Spider trap

Spider trap: A spider trap (or crawler trap) is a set of web pages that may intentionally or unintentionally be used to cause a web crawler or search bot to make an infinite number of requests or cause a poorly constructed crawler to crash. Web crawlers are also called web spiders, from which the name is derived. Spider traps may be created to "catch" spambots or other crawlers that waste a website's bandwidth. They may also be created unintentionally by calendars that use dynamic pages with links that continually point to the next day or year.

Common techniques used are:

creation of indefinitely deep directory structures like
http://foo.com/bar/foo/bar/foo/bar/foo/bar/.....

dynamic pages like calendars that produce an infinite number of pages for a web crawler to follow.

pages filled with a large number of characters, crashing the lexical analyzer parsing the page.

pages with session-id's based on required cookies.

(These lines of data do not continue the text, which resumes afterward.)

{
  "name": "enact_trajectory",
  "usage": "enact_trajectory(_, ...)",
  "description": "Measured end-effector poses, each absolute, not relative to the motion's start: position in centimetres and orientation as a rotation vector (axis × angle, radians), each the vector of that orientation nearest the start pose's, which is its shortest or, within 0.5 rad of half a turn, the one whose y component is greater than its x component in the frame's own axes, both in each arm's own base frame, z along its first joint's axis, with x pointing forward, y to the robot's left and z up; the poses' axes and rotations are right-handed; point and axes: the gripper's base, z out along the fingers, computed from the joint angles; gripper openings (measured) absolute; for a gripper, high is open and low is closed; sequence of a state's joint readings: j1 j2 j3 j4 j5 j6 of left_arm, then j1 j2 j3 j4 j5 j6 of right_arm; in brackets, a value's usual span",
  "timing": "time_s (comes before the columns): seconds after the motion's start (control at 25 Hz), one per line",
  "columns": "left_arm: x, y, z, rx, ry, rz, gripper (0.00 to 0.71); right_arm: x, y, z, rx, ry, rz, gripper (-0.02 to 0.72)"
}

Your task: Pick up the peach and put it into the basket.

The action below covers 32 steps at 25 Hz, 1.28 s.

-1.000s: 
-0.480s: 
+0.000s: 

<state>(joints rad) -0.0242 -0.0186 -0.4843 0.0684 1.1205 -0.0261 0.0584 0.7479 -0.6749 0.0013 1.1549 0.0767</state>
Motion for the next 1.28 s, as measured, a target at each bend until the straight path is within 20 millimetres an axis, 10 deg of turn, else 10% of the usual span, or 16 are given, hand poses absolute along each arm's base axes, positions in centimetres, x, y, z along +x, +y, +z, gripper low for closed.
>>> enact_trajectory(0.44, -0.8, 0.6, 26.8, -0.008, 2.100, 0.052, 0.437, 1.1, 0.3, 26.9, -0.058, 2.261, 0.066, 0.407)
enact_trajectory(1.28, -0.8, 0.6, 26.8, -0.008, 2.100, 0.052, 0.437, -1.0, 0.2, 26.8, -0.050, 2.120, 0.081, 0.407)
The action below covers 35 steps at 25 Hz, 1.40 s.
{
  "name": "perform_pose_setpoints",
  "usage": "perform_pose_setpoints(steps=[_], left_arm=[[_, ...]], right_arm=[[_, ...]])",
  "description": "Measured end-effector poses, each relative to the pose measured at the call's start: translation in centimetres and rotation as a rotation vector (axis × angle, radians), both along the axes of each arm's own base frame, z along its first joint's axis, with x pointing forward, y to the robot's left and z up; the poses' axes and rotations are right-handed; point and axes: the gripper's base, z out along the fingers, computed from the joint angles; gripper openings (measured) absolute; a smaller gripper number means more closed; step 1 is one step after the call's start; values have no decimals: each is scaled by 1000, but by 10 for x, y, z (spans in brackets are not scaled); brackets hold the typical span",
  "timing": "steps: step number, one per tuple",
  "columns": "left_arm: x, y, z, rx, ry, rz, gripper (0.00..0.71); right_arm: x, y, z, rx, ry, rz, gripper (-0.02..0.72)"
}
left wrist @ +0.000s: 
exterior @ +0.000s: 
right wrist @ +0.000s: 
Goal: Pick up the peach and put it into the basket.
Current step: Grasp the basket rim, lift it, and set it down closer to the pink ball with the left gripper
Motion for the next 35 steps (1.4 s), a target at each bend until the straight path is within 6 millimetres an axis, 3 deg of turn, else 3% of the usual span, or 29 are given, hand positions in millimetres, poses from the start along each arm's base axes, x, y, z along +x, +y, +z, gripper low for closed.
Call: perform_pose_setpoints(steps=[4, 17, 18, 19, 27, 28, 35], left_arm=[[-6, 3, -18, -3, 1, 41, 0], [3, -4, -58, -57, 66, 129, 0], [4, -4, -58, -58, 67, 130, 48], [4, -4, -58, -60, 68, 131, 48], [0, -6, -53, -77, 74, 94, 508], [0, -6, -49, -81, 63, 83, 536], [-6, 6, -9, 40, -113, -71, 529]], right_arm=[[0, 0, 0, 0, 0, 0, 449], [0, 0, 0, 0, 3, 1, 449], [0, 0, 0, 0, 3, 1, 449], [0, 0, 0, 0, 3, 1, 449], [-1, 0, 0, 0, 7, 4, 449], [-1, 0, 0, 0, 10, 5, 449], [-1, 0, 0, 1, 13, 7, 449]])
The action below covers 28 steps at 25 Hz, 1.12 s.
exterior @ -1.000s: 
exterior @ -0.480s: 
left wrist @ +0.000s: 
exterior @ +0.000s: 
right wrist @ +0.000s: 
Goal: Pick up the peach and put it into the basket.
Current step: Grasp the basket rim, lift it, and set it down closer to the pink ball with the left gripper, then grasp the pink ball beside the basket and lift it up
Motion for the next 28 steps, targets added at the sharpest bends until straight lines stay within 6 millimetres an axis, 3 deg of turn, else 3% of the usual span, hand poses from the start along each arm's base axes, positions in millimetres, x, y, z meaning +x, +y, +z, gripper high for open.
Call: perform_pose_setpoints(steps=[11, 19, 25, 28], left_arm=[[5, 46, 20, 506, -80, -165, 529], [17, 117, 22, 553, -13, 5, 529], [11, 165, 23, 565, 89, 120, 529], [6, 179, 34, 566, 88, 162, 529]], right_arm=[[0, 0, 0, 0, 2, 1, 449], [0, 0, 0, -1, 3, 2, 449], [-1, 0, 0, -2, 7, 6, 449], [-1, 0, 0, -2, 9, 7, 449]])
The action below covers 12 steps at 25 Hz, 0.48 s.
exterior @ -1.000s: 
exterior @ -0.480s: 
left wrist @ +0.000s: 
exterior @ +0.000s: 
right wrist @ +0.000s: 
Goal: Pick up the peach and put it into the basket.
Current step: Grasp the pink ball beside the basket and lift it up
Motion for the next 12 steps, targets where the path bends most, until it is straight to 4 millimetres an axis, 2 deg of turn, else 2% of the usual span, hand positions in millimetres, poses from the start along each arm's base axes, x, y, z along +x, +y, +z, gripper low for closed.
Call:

There is no algorithm to detect all spider traps. Some classes of traps can be detected automatically, but new, unrecognized traps arise quickly.

Politeness

A spider trap causes a web crawler to enter something like an infinite loop, which wastes the spider's resources, lowers its productivity, and, in the case of a poorly written crawler, can crash the program. Polite spiders alternate requests between different hosts, and don't request documents from the same server more than once every several seconds, meaning that a "polite" web crawler is affected to a much lesser degree than an "impolite" crawler.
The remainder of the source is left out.